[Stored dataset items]
****************************************

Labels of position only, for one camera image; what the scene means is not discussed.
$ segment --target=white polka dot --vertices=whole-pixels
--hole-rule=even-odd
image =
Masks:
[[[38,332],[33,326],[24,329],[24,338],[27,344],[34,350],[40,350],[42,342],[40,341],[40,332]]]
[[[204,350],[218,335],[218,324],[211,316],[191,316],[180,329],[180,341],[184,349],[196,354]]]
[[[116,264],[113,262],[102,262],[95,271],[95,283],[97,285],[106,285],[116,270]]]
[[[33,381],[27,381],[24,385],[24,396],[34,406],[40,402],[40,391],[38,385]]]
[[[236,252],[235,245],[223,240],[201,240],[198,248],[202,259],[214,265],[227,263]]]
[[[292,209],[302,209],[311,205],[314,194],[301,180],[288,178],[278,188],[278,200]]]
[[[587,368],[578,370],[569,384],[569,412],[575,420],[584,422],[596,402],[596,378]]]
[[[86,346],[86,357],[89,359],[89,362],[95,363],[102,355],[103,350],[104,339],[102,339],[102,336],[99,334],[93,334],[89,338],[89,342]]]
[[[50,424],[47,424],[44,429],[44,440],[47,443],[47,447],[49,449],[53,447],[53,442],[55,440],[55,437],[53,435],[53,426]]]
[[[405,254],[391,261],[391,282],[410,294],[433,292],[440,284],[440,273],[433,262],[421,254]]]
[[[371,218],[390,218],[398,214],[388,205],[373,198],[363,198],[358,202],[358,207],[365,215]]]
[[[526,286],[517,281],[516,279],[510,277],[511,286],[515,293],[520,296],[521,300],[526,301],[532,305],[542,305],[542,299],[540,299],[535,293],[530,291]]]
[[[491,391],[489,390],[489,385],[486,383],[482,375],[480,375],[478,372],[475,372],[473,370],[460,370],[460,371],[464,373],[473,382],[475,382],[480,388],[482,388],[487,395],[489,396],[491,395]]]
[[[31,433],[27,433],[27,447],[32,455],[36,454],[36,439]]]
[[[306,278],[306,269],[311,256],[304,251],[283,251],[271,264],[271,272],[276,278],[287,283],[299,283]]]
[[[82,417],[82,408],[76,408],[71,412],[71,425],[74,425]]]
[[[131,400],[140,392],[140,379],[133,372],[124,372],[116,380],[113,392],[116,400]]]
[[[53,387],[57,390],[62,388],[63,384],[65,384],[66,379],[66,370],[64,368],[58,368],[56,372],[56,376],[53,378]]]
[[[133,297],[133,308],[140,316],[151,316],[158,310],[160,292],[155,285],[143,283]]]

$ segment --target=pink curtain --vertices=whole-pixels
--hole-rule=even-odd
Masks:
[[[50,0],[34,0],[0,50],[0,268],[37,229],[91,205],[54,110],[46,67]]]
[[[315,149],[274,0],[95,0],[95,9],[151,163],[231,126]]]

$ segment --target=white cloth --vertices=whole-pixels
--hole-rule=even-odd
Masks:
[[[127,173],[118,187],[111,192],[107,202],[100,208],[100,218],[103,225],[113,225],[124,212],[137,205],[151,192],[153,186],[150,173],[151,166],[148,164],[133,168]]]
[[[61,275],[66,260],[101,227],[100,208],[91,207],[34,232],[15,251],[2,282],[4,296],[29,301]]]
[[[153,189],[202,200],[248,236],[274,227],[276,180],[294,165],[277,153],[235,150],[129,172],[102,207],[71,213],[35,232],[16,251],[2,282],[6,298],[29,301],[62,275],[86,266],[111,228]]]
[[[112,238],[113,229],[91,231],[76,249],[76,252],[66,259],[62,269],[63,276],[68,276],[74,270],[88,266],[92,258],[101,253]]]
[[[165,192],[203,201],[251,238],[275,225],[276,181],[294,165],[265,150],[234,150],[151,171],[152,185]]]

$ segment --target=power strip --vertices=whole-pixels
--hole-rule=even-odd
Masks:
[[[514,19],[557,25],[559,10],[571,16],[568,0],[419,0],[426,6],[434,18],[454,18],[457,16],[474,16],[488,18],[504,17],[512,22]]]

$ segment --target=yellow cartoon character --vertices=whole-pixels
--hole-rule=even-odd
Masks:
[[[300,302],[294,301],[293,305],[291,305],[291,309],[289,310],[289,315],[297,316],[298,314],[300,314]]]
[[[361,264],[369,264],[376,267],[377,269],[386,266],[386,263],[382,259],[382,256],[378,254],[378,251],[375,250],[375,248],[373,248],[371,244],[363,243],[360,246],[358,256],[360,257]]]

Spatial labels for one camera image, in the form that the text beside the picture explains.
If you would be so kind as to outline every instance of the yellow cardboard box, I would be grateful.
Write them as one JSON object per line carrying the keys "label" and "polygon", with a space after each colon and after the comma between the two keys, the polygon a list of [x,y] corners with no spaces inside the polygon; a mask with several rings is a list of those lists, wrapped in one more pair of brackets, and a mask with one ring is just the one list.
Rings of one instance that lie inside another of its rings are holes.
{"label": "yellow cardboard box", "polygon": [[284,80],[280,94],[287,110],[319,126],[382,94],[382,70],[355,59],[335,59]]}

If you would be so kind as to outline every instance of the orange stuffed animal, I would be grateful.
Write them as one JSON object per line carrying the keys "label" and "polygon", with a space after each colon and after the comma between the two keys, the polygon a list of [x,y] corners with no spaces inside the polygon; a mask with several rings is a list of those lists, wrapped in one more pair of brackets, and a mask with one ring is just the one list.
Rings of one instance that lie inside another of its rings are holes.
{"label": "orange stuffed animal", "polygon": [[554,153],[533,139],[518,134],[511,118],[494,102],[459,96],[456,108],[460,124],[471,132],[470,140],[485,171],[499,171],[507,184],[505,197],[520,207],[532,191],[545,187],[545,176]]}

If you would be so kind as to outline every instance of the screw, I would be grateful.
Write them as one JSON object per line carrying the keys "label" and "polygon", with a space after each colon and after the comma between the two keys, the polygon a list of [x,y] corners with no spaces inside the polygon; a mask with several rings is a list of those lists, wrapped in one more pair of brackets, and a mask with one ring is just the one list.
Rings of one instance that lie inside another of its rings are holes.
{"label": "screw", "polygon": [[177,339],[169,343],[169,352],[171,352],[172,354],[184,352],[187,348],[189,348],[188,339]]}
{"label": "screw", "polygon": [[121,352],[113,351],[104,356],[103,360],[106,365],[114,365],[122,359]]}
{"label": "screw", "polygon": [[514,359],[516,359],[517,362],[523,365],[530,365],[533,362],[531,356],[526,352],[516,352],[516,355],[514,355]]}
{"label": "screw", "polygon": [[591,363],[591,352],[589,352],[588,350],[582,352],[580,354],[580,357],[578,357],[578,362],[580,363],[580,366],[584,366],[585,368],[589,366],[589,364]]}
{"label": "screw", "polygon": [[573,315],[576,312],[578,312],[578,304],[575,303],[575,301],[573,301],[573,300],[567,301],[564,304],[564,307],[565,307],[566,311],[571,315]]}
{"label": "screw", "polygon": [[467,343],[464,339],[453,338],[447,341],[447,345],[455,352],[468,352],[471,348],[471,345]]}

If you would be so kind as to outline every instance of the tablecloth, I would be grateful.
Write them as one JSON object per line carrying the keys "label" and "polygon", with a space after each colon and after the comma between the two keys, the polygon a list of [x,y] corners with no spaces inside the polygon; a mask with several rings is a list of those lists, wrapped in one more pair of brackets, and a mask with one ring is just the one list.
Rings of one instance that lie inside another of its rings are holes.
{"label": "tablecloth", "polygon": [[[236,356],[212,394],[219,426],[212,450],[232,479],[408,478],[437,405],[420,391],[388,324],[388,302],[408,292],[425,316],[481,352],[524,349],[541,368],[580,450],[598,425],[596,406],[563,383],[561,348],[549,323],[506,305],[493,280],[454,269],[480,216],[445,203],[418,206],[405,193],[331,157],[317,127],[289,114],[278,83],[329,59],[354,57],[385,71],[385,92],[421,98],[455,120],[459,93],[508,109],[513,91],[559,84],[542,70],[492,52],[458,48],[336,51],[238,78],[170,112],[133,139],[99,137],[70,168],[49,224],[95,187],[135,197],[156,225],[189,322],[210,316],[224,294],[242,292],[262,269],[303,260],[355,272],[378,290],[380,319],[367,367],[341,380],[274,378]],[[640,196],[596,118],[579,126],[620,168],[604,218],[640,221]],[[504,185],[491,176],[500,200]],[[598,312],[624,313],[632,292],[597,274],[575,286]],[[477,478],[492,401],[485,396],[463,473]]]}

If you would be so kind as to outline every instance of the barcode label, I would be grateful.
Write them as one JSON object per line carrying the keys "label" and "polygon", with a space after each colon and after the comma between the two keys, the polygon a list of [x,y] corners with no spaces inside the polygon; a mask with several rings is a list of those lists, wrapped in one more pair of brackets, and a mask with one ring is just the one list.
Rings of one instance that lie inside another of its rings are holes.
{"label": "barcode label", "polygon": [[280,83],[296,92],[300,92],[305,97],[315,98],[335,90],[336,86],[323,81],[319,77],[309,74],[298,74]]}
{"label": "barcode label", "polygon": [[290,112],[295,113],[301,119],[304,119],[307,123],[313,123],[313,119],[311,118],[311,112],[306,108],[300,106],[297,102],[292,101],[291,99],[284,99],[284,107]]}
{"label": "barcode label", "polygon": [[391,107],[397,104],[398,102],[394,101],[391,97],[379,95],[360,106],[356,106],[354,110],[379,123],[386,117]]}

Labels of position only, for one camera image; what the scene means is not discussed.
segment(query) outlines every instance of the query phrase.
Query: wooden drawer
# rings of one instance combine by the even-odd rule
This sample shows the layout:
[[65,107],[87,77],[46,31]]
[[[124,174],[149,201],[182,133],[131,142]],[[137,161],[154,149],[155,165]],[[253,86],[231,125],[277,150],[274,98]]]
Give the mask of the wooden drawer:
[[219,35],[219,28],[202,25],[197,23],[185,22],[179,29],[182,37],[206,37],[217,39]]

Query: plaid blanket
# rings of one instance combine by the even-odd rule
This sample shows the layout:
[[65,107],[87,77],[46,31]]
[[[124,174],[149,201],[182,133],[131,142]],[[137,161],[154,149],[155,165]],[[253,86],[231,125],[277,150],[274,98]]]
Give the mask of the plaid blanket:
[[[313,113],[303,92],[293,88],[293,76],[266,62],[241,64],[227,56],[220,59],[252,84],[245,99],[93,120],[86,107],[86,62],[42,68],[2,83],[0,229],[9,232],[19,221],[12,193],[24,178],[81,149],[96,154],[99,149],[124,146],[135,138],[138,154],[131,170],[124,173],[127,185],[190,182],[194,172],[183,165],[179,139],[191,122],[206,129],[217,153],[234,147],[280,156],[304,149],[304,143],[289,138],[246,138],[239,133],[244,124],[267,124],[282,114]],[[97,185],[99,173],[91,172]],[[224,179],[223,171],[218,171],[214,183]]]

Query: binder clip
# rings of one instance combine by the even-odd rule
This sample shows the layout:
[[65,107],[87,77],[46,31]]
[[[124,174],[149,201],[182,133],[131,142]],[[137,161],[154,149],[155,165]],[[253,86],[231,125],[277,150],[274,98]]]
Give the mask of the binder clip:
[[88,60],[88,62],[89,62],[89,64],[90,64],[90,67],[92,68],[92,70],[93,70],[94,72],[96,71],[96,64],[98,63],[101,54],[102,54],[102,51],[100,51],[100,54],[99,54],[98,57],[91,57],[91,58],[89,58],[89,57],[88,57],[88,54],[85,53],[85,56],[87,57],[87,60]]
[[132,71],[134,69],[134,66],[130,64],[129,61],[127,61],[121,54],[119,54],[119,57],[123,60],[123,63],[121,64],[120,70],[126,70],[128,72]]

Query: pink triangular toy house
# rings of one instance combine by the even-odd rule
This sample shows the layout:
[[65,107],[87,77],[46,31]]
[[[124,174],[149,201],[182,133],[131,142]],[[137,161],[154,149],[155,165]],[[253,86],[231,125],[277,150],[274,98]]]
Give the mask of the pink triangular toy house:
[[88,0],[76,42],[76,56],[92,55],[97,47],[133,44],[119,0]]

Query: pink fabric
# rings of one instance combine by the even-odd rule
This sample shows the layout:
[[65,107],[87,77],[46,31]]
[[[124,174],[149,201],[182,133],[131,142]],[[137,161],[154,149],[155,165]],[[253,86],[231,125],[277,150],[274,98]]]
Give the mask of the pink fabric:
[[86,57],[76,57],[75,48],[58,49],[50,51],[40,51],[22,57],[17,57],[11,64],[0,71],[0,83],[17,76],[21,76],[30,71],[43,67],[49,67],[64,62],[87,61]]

****************************************

What is expected:
Write out every line from the data above that includes "image".

Output of the task:
Labels of position only, for one camera image; what the scene means is not discussed.
image =
Spatial labels for one camera image, in the form that the text beside the picture explains.
Labels of position only, for one camera image; what the scene means is not discussed.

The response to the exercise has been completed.